> WHAT YOU HAVE TO DO
Return the following data exactly, with all pictures left out.

> SUPPLIED MATERIAL
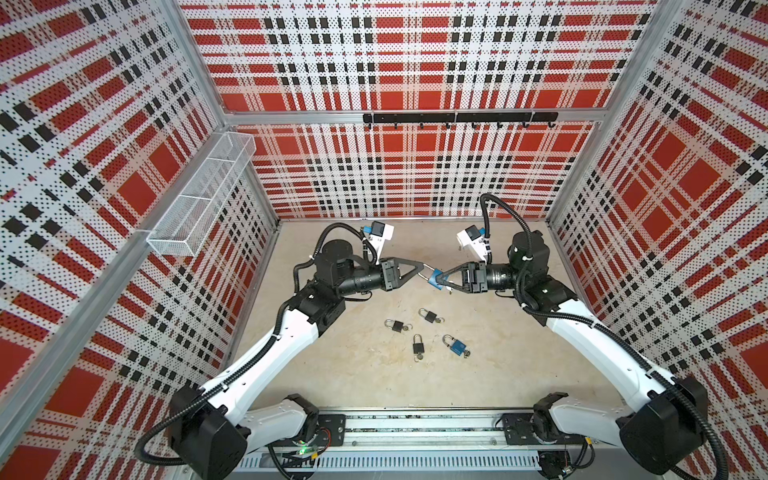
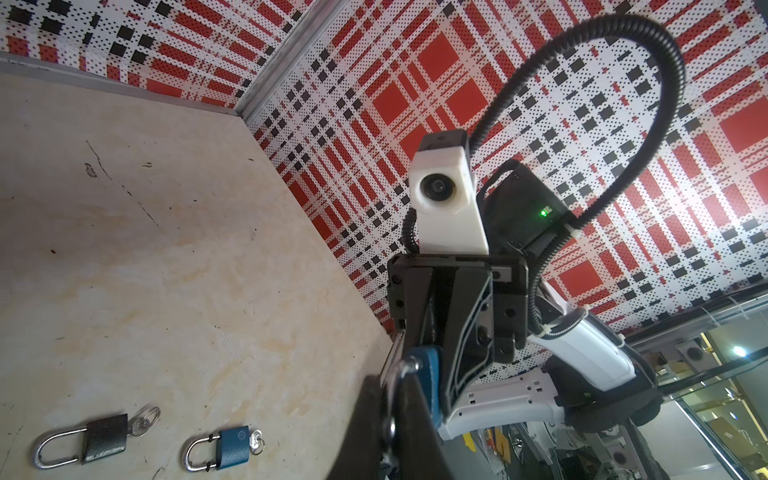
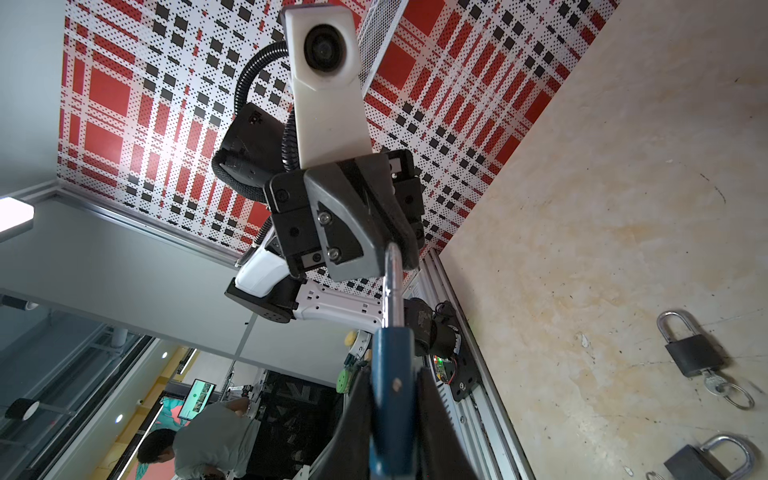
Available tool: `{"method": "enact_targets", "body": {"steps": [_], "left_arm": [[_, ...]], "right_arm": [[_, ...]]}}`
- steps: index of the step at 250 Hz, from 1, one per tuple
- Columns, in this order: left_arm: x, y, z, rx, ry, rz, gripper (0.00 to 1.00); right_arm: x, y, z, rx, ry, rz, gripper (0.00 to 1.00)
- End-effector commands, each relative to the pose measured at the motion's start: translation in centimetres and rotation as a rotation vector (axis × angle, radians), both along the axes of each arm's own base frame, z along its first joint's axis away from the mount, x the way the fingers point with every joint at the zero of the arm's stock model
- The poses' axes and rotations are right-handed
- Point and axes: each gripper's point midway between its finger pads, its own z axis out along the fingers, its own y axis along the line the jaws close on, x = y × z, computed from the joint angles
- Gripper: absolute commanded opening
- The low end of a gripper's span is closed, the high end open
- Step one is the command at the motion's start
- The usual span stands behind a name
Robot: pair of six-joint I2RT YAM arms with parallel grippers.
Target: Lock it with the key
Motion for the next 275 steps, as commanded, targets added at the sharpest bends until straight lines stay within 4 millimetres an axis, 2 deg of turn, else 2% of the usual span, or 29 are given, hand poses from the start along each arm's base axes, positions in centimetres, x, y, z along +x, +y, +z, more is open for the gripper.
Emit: {"method": "enact_targets", "body": {"steps": [1,78,118,189,275], "left_arm": [[-1.7,-1.8,-2.3,0.035,0.050,-0.068,0.00],[-2.7,-2.8,-2.9,0.029,0.078,-0.078,0.00],[-3.1,-3.1,-2.9,0.026,0.084,-0.080,0.00],[-3.6,-3.3,-2.8,0.023,0.080,-0.081,0.00],[-3.2,-3.2,-4.1,0.049,0.079,-0.049,0.00]], "right_arm": [[-0.9,0.3,3.7,0.087,-0.182,0.021,0.00],[-0.2,0.3,4.0,0.084,-0.198,-0.027,0.00],[0.5,0.0,3.2,0.022,-0.215,-0.083,0.00],[0.5,-0.1,3.1,-0.002,-0.232,-0.106,0.00],[-1.0,0.1,5.5,0.133,-0.212,-0.026,0.00]]}}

> ANSWER TO THE PROBLEM
Available tool: `{"method": "enact_targets", "body": {"steps": [_], "left_arm": [[_, ...]], "right_arm": [[_, ...]]}}`
- steps: index of the step at 250 Hz, from 1, one per tuple
- Columns, in this order: left_arm: x, y, z, rx, ry, rz, gripper (0.00 to 1.00); right_arm: x, y, z, rx, ry, rz, gripper (0.00 to 1.00)
- End-effector commands, each relative to the pose measured at the motion's start: translation in centimetres and rotation as a rotation vector (axis × angle, radians), both along the axes of each arm's own base frame, z along its first joint's axis away from the mount, x the way the fingers point with every joint at the zero of the arm's stock model
- The poses' axes and rotations are right-handed
- Point and axes: each gripper's point midway between its finger pads, its own z axis out along the fingers, its own y axis along the line the jaws close on, x = y × z, computed from the joint angles
- Gripper: absolute commanded opening
- The low end of a gripper's span is closed, the high end open
- Step one is the command at the motion's start
- The usual span stands behind a name
Robot: pair of six-joint I2RT YAM arms with parallel grippers.
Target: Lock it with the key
Motion for the next 275 steps, as commanded, targets added at the sharpest bends until straight lines stay within 4 millimetres an axis, 2 deg of turn, else 2% of the usual span, or 29 are given, hand poses from the start along each arm's base axes, positions in centimetres, x, y, z along +x, +y, +z, more is open for the gripper.
Emit: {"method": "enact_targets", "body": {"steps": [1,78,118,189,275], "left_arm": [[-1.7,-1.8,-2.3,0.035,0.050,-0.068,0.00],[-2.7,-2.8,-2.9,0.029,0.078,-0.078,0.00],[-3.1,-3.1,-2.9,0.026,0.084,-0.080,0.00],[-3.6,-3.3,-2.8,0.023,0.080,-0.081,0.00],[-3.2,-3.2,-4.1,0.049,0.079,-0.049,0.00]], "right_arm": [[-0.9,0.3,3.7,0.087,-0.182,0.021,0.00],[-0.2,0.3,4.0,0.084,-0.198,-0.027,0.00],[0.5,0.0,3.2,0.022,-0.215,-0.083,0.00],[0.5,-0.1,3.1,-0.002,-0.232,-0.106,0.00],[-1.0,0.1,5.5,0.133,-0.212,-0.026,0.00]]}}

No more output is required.